Nacido en Greenville, Carolina del Sur, en 1941, Jesse Jackson se trasladó a Chicago a principios de la década de 1960, donde rápidamente se involucró en el movimiento por los derechos civiles. Bajo la tutela del Dr. Martin Luther King Jr., Jackson se convirtió en un organizador clave en la Conferencia Sur de Liderazgo Cristiano (SCLC). Su participación en las históricas marchas de Selma a Montgomery y su presencia junto a King en el momento de su asesinato en Memphis en 1968 marcaron profundamente su trayectoria. Tras la muerte de King, Jackson fundó la organización Operation PUSH (People United to Save Humanity) en 1971, con sede en Chicago, dedicada a empoderar económicamente a las comunidades afroamericanas y a combatir las prácticas discriminatorias.

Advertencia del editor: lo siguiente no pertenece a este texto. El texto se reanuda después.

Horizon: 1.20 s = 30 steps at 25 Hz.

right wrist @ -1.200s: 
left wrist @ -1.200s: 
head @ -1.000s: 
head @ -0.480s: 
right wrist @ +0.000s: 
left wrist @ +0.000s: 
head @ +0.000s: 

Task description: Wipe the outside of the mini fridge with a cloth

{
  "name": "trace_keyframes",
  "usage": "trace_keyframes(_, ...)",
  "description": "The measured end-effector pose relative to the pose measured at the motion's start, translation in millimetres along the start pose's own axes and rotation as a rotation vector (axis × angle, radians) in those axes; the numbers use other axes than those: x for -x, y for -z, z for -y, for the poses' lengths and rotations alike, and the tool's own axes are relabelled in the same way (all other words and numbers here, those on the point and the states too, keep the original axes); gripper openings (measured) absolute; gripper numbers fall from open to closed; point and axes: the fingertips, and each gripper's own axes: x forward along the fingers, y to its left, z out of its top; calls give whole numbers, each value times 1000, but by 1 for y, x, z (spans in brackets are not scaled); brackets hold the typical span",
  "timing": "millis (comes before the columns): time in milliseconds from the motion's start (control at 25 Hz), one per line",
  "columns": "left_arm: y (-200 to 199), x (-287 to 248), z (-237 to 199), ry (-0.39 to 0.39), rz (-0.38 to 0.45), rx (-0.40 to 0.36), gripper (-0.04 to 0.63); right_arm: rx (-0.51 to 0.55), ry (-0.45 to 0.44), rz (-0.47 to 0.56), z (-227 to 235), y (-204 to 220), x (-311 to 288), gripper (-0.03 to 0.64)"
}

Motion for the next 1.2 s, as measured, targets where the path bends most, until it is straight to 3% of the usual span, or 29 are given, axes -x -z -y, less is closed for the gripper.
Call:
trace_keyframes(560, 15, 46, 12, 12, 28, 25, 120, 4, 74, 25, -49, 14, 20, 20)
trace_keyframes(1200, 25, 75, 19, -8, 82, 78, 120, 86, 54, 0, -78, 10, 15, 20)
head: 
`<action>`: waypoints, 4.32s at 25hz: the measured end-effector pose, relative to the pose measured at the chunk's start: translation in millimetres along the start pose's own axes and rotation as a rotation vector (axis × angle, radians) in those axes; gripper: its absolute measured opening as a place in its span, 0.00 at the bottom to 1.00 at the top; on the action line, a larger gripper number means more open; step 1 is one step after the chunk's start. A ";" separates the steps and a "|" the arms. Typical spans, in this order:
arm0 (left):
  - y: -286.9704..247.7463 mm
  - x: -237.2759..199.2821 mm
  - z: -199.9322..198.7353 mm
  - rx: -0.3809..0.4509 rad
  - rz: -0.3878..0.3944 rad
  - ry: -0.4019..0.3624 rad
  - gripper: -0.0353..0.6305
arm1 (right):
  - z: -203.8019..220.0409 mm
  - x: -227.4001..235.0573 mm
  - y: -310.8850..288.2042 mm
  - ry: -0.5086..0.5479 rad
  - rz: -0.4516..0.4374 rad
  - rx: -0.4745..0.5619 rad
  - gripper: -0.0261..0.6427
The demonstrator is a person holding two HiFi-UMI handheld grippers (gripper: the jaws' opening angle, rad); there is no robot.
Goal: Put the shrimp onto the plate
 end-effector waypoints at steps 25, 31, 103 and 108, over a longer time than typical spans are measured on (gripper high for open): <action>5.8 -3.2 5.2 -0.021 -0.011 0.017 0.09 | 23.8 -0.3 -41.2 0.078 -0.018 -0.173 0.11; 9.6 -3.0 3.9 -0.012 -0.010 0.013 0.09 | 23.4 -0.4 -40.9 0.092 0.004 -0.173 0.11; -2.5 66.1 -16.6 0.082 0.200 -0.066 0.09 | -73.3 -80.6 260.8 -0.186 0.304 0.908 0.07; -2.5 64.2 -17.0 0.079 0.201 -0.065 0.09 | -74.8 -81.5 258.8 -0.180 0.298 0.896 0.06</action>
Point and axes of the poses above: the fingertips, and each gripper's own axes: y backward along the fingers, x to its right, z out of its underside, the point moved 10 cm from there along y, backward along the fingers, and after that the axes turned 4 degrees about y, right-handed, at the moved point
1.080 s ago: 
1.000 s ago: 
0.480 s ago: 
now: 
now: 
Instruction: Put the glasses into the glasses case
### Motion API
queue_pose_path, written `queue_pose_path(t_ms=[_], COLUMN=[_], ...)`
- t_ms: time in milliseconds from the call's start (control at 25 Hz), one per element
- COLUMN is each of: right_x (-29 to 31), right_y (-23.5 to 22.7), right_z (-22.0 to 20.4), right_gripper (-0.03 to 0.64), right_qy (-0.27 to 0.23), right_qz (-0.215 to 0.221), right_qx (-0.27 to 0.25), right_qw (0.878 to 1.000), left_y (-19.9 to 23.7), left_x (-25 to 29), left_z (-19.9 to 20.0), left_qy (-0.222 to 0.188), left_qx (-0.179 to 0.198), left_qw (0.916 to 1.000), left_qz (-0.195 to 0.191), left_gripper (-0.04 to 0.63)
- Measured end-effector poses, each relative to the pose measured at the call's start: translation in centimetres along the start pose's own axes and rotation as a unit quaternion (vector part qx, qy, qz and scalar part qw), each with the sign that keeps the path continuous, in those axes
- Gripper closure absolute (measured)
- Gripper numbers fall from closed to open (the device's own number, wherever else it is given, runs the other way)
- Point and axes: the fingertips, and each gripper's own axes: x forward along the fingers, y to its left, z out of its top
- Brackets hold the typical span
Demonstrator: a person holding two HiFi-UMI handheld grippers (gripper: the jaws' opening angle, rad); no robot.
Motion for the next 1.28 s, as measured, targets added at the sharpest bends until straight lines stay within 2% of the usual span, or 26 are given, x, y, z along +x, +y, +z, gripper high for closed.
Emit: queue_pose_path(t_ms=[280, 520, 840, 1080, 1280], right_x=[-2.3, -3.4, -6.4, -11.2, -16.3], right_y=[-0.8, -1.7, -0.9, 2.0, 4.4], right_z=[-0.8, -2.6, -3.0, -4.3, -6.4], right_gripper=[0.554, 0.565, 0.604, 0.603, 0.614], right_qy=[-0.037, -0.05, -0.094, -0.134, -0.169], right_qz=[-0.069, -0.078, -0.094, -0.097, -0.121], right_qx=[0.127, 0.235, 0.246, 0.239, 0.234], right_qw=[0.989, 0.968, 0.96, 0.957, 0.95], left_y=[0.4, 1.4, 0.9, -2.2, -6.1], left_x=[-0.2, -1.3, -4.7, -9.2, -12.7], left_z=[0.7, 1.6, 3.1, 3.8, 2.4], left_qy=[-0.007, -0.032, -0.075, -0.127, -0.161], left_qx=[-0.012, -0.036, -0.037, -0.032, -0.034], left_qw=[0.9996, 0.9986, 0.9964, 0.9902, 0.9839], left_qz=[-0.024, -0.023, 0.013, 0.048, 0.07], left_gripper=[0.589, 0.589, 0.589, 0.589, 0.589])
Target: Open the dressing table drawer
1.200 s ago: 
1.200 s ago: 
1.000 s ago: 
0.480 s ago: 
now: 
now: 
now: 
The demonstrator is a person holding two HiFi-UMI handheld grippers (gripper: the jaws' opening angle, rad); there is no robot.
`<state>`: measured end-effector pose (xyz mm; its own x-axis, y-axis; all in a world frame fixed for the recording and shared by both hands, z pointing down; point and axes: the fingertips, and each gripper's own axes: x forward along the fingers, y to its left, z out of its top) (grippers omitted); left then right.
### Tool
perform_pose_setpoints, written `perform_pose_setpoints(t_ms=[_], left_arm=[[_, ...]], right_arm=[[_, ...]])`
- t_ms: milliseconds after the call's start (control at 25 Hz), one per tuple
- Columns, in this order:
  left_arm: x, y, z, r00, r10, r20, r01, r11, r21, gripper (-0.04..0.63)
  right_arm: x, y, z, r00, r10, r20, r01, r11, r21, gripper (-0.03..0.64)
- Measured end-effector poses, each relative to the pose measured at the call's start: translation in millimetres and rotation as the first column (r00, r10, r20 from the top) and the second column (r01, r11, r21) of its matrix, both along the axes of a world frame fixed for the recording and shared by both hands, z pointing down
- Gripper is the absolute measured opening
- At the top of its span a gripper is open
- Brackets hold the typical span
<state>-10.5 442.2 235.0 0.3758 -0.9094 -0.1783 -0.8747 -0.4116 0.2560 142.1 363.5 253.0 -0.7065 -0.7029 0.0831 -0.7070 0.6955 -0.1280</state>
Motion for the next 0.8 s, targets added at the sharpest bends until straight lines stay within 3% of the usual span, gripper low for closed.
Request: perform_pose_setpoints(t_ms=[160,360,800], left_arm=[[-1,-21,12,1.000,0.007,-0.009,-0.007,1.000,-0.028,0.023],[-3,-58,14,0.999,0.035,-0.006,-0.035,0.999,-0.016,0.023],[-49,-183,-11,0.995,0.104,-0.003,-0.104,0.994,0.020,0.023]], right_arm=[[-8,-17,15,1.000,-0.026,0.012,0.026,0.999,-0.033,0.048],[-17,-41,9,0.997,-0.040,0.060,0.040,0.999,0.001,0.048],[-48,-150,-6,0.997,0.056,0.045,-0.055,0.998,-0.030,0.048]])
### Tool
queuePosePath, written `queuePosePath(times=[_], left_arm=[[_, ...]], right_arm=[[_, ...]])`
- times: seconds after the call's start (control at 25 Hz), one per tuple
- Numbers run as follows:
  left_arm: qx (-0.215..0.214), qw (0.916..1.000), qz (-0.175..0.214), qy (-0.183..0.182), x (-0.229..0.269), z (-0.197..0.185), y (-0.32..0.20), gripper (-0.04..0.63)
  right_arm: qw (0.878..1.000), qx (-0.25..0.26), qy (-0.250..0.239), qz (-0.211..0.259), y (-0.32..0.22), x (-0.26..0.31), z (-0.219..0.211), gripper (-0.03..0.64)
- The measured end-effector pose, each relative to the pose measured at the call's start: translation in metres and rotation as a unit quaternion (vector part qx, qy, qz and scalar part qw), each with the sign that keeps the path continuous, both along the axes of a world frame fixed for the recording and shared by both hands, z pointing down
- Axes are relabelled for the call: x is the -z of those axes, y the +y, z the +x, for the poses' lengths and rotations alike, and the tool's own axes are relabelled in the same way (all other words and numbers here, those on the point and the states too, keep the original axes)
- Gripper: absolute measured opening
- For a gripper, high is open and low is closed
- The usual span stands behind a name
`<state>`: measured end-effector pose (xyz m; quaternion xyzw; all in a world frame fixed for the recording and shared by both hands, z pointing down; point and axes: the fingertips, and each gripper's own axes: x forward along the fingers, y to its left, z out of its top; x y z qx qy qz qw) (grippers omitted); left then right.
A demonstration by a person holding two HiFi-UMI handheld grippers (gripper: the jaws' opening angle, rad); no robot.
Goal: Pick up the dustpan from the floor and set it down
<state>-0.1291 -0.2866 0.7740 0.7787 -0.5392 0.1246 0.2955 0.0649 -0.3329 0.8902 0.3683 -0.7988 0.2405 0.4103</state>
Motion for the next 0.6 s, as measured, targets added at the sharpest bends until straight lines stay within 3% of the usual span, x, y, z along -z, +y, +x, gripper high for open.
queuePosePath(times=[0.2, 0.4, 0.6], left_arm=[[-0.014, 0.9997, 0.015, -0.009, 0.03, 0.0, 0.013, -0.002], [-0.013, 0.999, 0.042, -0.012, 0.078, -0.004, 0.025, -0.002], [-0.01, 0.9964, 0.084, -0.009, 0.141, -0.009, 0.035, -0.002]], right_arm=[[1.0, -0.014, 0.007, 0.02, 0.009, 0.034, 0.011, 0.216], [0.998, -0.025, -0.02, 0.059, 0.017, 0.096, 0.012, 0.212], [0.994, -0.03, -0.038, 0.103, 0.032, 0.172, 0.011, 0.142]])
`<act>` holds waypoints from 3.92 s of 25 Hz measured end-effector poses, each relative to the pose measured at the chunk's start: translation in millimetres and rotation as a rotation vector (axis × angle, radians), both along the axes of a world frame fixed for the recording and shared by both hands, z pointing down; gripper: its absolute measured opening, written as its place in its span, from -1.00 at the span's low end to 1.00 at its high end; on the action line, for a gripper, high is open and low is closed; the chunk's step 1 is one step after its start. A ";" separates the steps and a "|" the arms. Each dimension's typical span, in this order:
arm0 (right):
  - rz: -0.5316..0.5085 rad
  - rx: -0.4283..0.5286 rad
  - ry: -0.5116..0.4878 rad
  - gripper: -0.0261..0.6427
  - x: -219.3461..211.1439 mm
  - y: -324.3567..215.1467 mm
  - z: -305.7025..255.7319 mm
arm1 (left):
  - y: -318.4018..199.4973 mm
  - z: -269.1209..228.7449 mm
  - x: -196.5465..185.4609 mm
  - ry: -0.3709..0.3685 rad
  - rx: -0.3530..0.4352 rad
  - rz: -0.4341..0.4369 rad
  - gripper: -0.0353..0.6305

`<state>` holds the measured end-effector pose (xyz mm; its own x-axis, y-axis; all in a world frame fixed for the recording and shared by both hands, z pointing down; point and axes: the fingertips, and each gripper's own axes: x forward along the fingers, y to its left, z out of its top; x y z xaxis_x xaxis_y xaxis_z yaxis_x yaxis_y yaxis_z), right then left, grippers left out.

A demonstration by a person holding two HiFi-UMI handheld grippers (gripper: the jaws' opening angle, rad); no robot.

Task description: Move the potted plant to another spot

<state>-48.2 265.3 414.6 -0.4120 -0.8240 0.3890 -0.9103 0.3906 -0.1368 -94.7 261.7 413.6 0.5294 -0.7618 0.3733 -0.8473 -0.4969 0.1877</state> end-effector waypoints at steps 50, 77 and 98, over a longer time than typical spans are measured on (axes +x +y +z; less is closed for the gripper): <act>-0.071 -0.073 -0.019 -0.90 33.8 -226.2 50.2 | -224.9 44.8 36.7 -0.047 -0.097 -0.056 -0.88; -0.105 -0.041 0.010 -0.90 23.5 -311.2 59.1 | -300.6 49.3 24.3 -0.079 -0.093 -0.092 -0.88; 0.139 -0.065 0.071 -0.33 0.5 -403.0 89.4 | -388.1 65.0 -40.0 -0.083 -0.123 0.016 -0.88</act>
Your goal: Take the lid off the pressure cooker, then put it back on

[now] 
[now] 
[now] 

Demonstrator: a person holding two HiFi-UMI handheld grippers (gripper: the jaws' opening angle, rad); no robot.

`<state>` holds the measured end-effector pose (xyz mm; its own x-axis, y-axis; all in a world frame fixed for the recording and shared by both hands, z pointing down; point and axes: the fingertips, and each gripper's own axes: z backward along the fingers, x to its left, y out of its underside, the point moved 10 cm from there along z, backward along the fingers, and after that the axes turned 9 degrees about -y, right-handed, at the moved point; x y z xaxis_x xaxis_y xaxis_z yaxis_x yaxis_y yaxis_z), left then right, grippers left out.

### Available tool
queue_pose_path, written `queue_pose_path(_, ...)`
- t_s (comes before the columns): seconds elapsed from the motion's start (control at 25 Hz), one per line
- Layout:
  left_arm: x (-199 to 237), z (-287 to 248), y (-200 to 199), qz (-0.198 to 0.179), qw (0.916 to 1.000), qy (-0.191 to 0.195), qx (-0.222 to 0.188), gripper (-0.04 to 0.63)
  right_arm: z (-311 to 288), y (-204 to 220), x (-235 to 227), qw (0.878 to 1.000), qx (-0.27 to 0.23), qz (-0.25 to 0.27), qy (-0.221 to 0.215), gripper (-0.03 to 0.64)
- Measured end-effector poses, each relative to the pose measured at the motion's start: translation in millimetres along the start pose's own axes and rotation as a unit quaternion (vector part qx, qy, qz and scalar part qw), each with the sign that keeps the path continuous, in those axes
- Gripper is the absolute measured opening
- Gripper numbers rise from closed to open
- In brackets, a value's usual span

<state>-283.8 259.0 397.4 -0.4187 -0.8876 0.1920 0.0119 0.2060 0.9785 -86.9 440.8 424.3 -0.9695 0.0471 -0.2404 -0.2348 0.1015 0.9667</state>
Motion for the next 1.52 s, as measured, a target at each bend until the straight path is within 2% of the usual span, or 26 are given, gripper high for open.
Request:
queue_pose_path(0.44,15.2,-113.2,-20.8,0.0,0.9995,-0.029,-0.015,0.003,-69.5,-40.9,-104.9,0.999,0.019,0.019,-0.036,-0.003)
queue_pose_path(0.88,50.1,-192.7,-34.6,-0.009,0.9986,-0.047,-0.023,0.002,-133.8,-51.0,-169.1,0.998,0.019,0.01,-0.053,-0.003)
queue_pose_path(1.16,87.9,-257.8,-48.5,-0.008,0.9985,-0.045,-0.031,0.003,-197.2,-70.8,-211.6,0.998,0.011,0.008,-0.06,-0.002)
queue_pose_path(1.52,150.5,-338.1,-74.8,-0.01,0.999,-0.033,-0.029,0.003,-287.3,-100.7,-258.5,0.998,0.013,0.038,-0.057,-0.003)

La carrera política de Jackson alcanzó un hito histórico en 1984, cuando se convirtió en el segundo afroamericano en lanzar una campaña a gran escala para la nominación presidencial del Partido Demócrata. Aunque no logró la nominación, su campaña de 1988 rompió barreras, ganando numerosas primarias y caucus, y demostrando el poder político creciente del electorado negro. Su plataforma de la "Coalición Arcoíris" buscaba unir a personas de todas las razas y clases sociales en torno a una agenda de justicia económica y social. Datos del censo y estudios sociológicos de la época muestran cómo su activismo contribuyó a aumentar la participación política y la representación de las minorías en cargos electos a nivel local y nacional.

En Chicago, su impacto fue tangible. Líderes comunitarios y residentes comunes expresaron su gratitud. El alcalde Brandon Johnson declaró: "El reverendo Jackson no solo fue un líder para Chicago, sino para el mundo. Nos enseñó a luchar con dignidad y a nunca aceptar un 'no' como respuesta cuando se trata de justicia". La congresista por Illinois, Robin Kelly, añadió: "Su legado vive en cada joven que hoy puede soñar con ser presidente, en cada trabajador que exige un salario digno, y en cada comunidad que se organiza para exigir respeto". Estas declaraciones reflejan el sentimiento generalizado en una ciudad que vio en Jackson a un defensor incansable de sus vecindarios más desfavorecidos.

El impacto de su muerte trasciende lo simbólico. Analistas políticos señalan que su partida marca el fin de una era del activismo por los derechos civiles basado en la protesta masiva y la movilización religiosa. Sin embargo, su organización, la Rainbow PUSH Coalition, continúa su trabajo, y su hijo, Jonathan Jackson, ha seguido sus pasos en la vida pública. El vacío que deja plantea preguntas sobre quién tomará la antorcha en la lucha contra las persistentes desigualdades raciales en la vivienda, el empleo y el sistema de justicia penal, problemas que el propio Jackson destacó hasta sus últimos días.

En conclusión, el fallecimiento de Jesse Jackson no es solo la pérdida de un líder histórico, sino un momento de reflexión nacional sobre el camino recorrido y el que queda por recorrer en la búsqueda de la igualdad. Sus estrategias de boicot económico, registro de votantes y negociación directa con corporaciones dejaron un manual de acción para los activistas modernos. Mientras Chicago celebra su vida con vigilias y homenajes, su famoso grito de guerra, "¡Mantengan la esperanza viva!", sigue resonando como un recordatorio perdurable de que la lucha por la justicia es un maratón, no un sprint. Su gratitud, como la de la ciudad que lo adoptó, será eterna.